Wright State students Christopher Broach, left, Ryan Murphy and Madison Willis, not pictured, won Technology First’s Award of Excellence in the Student Project category. They were mentored by Amir Zadeh, right, associate professor of information systems and supply chain management.

A team of three Wright State University management information systems students has won a regional award for their project — a way to predict the popularity of smart devices that talk to each other through the internet.

Ryan Murphy, Christopher Broach and Madison Willis won Technology First’s Award of Excellence in the Student Project category. Technology First is a Dayton-area group of information technology and related companies.

The Wright State team worked under the mentorship of Amir Zadeh, Ph.D., associate professor of information systems and supply chain management.

“This is a well-respected IT organization in the greater Dayton region,” he said of Technology First. “This recognizes the students’ innovation and IT leadership.”

Zadeh said he is proud of his students. “They did excellent work,” he said. “They are deserving of this recognition.”

The students will receive their award at the Technology First Leadership Awards event on Nov. 16 at the Sinclair Conference Center.

Their project focused on the Internet of Things, which includes devices such as video doorbell systems and personal health monitoring wearables — things that collect information and send it to a database.

“When a team of developers wants to make a device that fits into the Internet of Things, they put the project on a website that’s open for people to be viewed and garner likes,” said Broach, a senior who expects to graduate in May with a bachelor’s degree in management information systems and a certificate in business analytics. “Our project gathered data to try to predict how popular those projects would be. We used data mining methods to analyze data.”

He added, “The advantage of knowing what leads to a project being popular is a greater empowerment to the developers. If you’re making a device, you want it to be accepted by users.  You empower developers with feedback to make better projects, and potentially develop a more valuable project for the users.”

Murphy, who graduated in the spring of 2022 with a bachelor’s degree in management information systems, said of the team’s project: “It’s a better way of determining what’s hot and what’s not.”

Murphy, who now works as a contract specialist at Wright-Patterson Air Force Base,  said it’s an honor to receive an Award of Excellence from Technology First.

“A lot of the credit goes to Dr. Zadeh for promoting it,” Murphy said. “He really did a lot for us.”

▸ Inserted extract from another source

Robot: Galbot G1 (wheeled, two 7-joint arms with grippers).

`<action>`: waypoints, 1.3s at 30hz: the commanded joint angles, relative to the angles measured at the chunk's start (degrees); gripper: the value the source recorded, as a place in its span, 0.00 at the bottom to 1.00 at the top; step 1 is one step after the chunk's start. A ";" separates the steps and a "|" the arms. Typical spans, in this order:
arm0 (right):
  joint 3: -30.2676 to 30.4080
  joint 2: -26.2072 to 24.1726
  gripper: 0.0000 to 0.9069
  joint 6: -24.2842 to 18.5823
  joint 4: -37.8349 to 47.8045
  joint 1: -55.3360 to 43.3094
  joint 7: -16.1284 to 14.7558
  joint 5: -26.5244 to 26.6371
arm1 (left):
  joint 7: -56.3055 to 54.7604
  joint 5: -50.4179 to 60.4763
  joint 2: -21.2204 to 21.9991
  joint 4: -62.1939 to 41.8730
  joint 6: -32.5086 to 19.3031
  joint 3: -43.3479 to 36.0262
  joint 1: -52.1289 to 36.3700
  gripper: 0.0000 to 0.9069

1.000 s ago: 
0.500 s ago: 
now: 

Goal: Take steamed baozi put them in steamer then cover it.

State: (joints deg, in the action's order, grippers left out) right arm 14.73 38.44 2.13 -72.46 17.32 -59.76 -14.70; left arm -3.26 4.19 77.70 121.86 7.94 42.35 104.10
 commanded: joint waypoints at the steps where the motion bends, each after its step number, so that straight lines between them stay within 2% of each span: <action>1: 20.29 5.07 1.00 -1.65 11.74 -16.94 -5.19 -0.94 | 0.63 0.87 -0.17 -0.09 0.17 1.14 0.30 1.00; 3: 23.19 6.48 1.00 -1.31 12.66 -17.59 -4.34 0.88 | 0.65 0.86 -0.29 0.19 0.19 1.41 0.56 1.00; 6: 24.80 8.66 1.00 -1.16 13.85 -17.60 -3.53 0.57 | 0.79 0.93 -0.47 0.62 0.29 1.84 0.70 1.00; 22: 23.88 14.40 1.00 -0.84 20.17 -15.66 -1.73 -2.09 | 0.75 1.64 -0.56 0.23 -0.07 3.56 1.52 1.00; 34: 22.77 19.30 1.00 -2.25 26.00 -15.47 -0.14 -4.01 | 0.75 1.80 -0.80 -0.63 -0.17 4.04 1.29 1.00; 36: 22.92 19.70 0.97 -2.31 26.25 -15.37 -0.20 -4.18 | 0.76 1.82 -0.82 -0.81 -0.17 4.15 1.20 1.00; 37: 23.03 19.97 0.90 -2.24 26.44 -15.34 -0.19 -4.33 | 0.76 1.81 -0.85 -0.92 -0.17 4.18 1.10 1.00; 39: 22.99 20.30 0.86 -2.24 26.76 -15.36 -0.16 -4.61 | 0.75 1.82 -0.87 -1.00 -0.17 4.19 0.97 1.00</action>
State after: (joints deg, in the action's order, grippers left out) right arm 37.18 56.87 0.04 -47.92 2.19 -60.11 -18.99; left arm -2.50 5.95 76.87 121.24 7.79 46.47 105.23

Broach described the honor as both validating and motivating.

“It’s a recognition of the things we’ve done,” he said. “It makes me appreciate Dr. Zadeh and what Wright State has done with the (MIS) program.”

Willis, who earned her bachelor’s degree in management information systems in 2020 and her master’s degree in information systems in 2021, said just being nominated for the award was “super exciting.” She now is a business analyst for Collins Aerospace in Troy.

She also had high praise for Dr. Zadeh: “He made me believe I can be a data analyst. Having him as my master’s mentor meant a lot to me.”

Of the trio, Zadeh said, “I’m proud of them. They did excellent work. They are deserving of this recognition.”